> **Brief**
Retype, exactly as they appear below, the lines between the line holding "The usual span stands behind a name" and the line holding "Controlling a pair", both ends included.
(Extracted material begins)
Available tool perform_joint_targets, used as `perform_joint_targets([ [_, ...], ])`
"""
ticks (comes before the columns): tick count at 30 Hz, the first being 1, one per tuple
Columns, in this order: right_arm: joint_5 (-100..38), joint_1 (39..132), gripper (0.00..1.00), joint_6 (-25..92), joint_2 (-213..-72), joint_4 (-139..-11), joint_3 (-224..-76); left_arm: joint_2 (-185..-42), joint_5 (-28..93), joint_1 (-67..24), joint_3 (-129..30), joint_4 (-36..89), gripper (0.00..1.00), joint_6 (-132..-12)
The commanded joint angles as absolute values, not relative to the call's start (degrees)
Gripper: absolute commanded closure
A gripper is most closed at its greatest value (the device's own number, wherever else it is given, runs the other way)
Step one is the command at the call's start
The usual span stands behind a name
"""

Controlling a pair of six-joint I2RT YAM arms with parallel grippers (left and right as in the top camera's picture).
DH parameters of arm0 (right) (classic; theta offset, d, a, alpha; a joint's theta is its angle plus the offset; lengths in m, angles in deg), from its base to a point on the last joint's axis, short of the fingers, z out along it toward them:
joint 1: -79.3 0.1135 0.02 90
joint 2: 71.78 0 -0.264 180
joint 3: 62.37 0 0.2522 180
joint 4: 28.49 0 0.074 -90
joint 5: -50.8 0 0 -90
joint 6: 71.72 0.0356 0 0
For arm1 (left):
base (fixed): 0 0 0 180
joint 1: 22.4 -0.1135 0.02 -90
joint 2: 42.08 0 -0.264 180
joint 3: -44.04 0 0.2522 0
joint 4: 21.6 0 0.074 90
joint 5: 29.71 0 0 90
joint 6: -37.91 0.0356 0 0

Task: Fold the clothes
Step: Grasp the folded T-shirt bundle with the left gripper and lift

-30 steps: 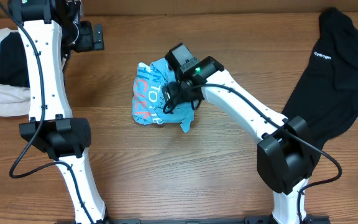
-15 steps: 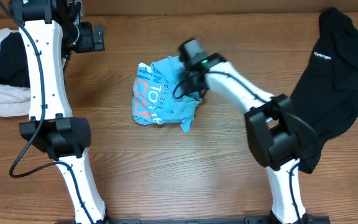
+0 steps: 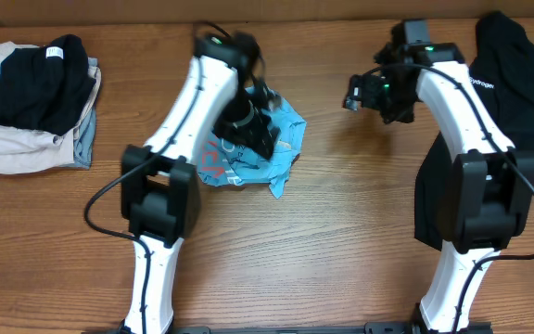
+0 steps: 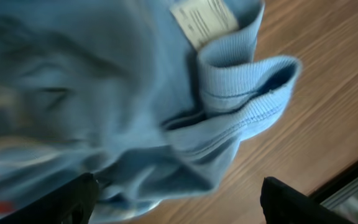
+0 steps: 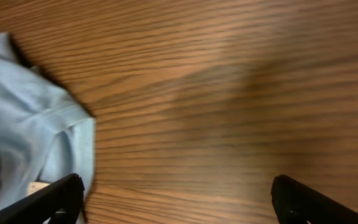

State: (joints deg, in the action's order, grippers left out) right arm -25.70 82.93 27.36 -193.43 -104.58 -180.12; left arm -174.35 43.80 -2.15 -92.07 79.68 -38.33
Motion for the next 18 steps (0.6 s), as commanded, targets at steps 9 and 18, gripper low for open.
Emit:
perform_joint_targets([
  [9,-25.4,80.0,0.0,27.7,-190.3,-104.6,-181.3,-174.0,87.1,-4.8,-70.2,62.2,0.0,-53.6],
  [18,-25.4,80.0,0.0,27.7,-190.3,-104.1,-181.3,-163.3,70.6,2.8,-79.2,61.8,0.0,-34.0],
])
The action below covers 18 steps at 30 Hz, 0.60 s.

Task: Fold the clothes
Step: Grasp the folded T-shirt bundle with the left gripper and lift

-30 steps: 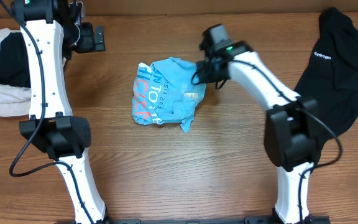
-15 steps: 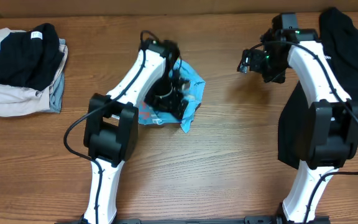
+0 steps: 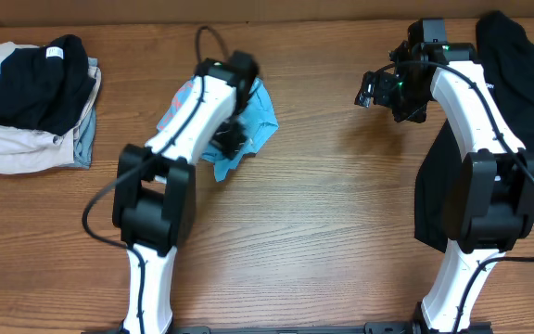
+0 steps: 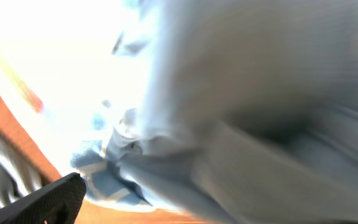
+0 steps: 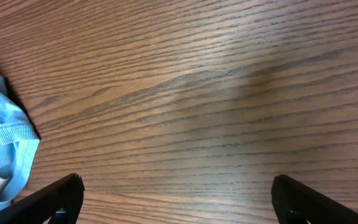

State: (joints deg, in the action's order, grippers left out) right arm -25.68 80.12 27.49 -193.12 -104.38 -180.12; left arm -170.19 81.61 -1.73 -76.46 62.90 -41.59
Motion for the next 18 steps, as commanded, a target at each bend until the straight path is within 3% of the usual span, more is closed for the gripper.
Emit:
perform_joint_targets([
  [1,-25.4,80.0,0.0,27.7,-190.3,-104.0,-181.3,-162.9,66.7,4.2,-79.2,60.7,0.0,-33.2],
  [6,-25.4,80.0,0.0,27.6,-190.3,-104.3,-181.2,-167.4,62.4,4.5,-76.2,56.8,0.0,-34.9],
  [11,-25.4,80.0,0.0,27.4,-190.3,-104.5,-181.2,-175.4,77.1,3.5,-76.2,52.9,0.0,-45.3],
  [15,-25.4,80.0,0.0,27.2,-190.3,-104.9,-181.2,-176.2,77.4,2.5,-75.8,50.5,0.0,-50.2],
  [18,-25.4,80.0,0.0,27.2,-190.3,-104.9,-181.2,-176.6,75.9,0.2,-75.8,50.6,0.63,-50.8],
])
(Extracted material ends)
> **Problem solution**
The usual span stands behind a name
"""

Controlling a pair of six-joint I2RT YAM arms with parallel grippers (left and right as in the top camera's picture).

Work on the exercise is complete.